ACTIVITY: Set down exactly the lines below, starting at the one that contains "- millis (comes" and ending at the one that contains "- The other", with both of those lines included and nothing else.

*** Block opens ***

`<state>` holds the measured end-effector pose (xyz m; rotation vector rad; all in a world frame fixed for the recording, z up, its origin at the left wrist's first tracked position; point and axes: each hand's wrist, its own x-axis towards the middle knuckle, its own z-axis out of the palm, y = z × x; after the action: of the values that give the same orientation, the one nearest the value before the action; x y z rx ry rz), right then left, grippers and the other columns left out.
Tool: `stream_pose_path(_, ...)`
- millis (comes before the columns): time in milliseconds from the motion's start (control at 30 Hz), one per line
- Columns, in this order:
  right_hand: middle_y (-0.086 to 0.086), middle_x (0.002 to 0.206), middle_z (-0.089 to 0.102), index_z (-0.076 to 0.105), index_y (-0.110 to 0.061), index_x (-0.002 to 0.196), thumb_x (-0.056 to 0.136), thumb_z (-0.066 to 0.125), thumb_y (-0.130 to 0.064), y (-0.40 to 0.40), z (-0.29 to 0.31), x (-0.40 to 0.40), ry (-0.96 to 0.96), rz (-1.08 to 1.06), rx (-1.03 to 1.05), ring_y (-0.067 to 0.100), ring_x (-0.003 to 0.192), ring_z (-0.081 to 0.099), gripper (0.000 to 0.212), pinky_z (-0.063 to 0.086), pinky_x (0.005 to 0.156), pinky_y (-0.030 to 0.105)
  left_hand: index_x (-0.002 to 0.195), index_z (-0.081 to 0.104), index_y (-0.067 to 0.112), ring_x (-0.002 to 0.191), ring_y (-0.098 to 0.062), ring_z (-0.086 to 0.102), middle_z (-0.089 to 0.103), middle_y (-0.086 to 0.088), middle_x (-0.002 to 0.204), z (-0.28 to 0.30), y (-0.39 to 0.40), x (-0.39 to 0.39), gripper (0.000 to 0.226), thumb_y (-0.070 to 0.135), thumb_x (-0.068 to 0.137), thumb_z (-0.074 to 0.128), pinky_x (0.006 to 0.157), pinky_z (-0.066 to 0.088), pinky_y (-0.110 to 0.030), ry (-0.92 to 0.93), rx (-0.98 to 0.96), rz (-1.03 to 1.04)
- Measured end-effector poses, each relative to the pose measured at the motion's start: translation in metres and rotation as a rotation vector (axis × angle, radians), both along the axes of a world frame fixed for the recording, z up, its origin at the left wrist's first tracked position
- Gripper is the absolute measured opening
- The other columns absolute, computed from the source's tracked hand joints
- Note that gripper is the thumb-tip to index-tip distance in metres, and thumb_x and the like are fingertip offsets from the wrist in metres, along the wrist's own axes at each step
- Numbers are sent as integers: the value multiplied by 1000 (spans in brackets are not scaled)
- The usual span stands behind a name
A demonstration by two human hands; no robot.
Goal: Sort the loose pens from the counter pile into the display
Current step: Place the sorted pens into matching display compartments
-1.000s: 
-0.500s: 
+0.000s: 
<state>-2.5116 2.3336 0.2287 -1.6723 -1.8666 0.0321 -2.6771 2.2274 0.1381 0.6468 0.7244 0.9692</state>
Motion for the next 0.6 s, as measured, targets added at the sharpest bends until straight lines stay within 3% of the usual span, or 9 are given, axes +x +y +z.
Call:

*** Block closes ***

ANSWER TO THE PROBLEM:
- millis (comes before the columns): time in milliseconds from the motion's start (control at 30 Hz), one per line
- Columns, in this order:
  right_hand: middle_y (-0.086 to 0.086), middle_x (0.002 to 0.206), middle_z (-0.089 to 0.102), index_z (-0.076 to 0.105), index_y (-0.110 to 0.061), index_x (-0.002 to 0.196), thumb_x (-0.056 to 0.136), thumb_z (-0.066 to 0.125), thumb_y (-0.130 to 0.064), y (-0.40 to 0.40), z (-0.29 to 0.31), x (-0.40 to 0.40), ry (-0.96 to 0.96), rz (-1.08 to 1.06), rx (-1.03 to 1.05), ring_y (-0.067 to 0.100), ring_x (-0.003 to 0.192), ring_z (-0.081 to 0.099), gripper (0.000 to 0.212), pinky_z (-0.063 to 0.086), pinky_x (0.005 to 0.156), pinky_y (-0.030 to 0.105)
  left_hand: index_x (-0.002 to 0.195), index_z (-0.081 to 0.104), index_y (-0.067 to 0.112), ring_x (-0.002 to 0.191), ring_y (-0.098 to 0.062), ring_z (-0.086 to 0.102), middle_z (-0.089 to 0.103), middle_y (-0.086 to 0.088), middle_x (-0.002 to 0.204), z (-0.28 to 0.30), y (-0.39 to 0.40), x (-0.39 to 0.39), gripper (0.000 to 0.226), thumb_y (-0.070 to 0.135), thumb_x (-0.068 to 0.137), thumb_z (-0.074 to 0.128), pinky_x (0.006 to 0.157), pinky_z (-0.066 to 0.088), pinky_y (-0.110 to 0.030), ry (-0.92 to 0.93), rx (-0.98 to 0.96), rz (-1.03 to 1.04)
- Measured end-effector poses, each relative to the pose measured at the motion's start: translation in metres and rotation as a rotation vector (axis × angle, radians), both along the axes of a world frame fixed for the recording, z up, its origin at the left wrist's first tracked position
- Gripper is the absolute measured opening
- The other columns absolute, computed from the source's tracked hand joints

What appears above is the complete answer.